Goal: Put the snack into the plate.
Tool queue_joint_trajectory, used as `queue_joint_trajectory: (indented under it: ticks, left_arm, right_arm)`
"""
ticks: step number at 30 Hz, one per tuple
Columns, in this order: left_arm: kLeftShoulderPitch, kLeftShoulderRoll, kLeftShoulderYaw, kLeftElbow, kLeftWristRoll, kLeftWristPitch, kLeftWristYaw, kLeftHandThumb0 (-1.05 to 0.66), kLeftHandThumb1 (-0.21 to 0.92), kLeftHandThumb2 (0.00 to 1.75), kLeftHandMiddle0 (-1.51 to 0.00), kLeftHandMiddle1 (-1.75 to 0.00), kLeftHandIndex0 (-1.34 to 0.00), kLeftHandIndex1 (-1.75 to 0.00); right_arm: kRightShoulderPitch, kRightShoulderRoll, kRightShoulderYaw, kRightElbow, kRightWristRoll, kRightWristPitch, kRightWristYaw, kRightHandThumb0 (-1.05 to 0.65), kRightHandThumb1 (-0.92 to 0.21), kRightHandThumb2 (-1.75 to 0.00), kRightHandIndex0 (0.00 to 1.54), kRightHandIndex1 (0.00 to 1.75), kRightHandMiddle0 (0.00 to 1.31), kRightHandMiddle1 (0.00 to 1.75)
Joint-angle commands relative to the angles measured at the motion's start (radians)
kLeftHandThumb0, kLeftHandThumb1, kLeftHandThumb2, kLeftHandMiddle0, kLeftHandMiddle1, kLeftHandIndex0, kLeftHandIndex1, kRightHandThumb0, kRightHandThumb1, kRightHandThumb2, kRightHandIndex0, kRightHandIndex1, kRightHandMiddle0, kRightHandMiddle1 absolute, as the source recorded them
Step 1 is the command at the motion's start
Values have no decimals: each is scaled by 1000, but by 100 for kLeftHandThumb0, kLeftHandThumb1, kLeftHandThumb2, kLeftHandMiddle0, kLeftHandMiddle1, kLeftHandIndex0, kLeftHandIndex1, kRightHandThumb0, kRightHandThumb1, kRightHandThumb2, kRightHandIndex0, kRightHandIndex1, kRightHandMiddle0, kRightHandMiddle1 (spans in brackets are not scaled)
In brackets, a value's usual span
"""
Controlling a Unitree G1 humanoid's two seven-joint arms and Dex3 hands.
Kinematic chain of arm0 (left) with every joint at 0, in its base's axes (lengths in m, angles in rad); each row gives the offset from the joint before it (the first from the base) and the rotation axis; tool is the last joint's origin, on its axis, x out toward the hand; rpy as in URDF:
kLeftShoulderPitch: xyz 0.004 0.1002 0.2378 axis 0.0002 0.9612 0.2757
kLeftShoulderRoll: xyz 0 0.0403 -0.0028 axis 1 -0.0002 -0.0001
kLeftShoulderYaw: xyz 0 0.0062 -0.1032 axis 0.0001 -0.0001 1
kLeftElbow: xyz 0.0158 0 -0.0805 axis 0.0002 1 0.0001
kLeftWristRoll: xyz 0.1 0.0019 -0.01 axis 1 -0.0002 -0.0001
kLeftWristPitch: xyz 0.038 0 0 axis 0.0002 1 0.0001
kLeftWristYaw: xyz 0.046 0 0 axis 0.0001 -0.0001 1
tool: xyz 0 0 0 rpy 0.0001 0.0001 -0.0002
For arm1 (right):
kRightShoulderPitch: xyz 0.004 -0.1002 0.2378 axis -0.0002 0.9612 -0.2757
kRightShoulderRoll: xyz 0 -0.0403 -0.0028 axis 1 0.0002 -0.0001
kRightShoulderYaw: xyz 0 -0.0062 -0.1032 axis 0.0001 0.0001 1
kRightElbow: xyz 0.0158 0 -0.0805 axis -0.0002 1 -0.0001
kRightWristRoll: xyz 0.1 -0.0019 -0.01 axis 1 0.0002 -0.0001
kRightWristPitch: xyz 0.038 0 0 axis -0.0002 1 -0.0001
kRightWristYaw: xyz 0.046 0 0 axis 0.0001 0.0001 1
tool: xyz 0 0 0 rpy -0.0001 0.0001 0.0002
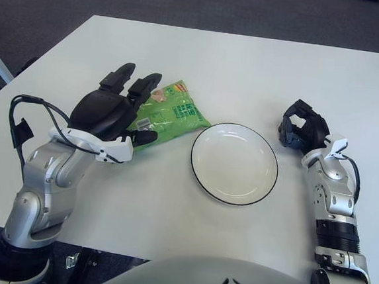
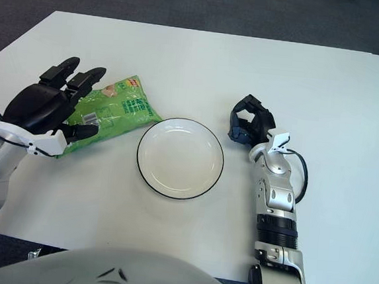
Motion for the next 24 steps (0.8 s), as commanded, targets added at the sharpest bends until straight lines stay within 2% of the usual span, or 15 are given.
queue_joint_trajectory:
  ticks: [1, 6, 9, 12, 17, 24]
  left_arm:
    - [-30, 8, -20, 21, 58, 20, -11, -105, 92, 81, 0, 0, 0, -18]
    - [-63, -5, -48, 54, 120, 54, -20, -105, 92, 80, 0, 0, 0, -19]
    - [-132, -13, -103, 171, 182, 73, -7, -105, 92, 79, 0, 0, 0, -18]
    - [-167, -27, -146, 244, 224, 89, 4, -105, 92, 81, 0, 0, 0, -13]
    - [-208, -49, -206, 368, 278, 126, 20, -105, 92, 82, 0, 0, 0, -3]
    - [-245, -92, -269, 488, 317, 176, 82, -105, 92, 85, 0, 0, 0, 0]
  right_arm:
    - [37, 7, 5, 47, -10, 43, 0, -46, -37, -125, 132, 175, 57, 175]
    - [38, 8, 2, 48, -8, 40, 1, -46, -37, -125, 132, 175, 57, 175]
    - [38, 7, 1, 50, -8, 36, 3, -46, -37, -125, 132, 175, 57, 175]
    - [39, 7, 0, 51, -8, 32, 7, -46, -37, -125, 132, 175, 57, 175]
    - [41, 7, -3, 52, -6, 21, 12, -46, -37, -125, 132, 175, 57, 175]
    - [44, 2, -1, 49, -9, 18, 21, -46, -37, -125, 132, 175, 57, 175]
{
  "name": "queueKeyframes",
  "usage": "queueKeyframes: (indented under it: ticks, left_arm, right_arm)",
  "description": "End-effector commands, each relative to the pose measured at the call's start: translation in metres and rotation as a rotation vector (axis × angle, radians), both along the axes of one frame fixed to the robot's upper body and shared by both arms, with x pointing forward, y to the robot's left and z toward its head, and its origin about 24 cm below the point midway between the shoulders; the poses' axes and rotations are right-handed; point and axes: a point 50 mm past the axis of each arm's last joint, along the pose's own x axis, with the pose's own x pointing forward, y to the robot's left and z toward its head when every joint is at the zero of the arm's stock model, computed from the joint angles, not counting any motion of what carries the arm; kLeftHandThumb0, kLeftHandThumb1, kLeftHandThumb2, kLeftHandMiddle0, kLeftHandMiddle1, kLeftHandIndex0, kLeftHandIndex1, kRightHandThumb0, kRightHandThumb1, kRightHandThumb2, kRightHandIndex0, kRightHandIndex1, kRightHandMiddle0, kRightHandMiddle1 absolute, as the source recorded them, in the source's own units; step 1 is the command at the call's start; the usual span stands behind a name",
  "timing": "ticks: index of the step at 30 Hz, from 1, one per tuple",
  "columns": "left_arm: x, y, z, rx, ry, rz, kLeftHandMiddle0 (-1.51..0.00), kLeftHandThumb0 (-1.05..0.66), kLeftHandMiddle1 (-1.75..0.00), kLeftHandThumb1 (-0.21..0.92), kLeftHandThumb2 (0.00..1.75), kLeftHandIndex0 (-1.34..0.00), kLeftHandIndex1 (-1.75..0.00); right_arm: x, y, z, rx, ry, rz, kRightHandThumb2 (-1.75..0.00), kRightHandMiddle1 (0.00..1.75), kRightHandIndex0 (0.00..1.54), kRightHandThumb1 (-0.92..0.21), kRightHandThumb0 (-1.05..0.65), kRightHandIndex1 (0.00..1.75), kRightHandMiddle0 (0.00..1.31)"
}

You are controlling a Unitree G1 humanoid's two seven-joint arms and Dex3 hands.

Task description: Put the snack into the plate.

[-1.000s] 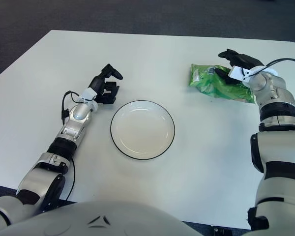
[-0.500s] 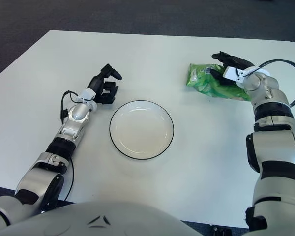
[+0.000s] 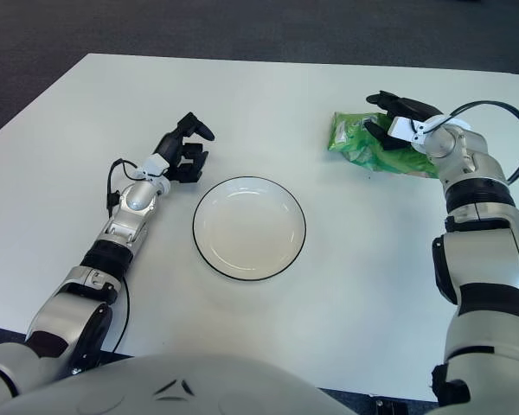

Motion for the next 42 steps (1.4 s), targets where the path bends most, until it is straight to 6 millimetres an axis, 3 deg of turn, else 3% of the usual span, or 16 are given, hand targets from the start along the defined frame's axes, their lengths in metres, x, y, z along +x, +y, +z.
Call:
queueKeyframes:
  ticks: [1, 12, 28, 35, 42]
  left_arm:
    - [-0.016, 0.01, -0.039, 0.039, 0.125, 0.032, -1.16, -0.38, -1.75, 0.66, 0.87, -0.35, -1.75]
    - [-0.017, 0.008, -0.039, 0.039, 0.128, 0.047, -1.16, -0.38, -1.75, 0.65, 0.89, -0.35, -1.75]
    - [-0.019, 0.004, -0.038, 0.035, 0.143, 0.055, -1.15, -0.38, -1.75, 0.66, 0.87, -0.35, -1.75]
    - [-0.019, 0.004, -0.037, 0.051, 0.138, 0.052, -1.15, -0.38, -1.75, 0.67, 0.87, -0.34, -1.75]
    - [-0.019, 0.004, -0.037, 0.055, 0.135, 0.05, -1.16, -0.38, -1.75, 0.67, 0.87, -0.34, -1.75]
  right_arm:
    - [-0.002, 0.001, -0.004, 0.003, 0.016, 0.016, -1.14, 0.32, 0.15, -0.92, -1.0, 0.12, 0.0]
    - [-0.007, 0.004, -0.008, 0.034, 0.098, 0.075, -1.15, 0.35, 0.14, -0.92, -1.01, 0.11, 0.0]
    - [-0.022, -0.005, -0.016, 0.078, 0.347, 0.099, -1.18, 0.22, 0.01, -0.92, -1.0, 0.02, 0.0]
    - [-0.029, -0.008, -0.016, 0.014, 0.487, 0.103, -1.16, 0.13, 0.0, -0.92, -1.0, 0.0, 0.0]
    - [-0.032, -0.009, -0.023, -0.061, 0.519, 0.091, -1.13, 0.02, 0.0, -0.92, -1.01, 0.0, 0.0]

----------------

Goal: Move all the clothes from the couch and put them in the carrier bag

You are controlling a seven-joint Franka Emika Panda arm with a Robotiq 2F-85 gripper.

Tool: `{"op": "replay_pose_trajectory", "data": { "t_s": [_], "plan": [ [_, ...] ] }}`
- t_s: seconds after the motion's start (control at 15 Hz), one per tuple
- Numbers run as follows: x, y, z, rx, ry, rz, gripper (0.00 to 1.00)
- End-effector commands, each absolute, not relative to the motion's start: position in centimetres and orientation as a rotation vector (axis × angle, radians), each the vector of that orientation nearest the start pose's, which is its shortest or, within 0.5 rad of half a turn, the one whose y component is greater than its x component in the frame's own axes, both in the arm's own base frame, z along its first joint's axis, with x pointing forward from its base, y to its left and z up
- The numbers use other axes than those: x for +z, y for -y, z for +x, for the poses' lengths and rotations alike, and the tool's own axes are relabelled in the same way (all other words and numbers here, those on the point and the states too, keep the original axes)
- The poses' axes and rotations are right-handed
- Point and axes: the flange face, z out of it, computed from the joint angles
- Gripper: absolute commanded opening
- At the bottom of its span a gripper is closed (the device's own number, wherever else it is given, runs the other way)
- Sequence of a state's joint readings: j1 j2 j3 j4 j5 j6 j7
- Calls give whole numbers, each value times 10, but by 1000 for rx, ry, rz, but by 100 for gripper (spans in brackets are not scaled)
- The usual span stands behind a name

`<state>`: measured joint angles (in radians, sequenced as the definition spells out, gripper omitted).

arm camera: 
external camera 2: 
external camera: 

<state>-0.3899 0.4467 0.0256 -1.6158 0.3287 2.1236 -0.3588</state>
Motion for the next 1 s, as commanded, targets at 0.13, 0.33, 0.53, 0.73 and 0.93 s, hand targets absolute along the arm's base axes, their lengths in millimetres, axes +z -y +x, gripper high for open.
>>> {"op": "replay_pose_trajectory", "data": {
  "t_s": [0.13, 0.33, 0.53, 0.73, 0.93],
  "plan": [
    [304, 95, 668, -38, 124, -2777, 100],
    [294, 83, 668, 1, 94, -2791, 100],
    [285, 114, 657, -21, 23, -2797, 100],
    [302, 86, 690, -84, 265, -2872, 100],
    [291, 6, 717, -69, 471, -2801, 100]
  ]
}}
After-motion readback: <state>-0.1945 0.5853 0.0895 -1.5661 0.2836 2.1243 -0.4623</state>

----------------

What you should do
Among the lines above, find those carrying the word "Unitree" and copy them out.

The completed task
Controlling a Unitree G1 humanoid's two seven-joint arms and Dex3 hands.
You are controlling a Unitree G1 humanoid's two seven-joint arms and Dex3 hands.

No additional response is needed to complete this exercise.